Assignment → Once the lines below holding the string "each" are counted, give that number alone.

(Beginning of Dataset records)

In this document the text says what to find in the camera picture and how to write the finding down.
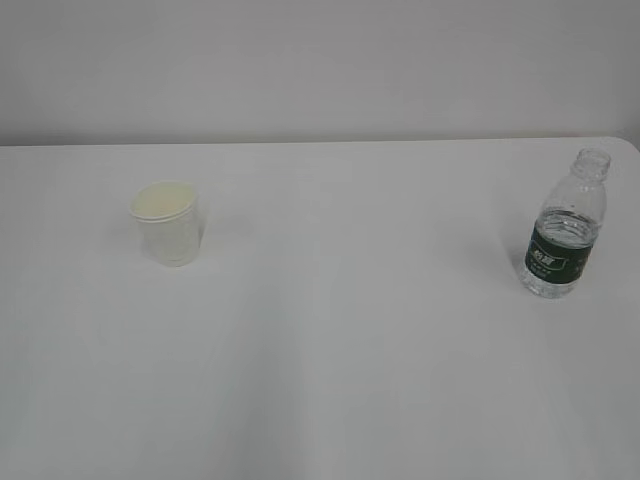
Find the white paper cup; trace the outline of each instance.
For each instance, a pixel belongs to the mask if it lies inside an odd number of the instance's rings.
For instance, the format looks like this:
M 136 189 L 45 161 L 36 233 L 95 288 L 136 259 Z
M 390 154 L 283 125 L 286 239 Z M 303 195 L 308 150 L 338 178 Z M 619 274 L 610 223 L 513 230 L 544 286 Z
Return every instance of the white paper cup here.
M 197 197 L 188 183 L 159 182 L 140 190 L 131 202 L 147 248 L 163 265 L 179 267 L 198 255 Z

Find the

(End of Dataset records)

Exercise response → 2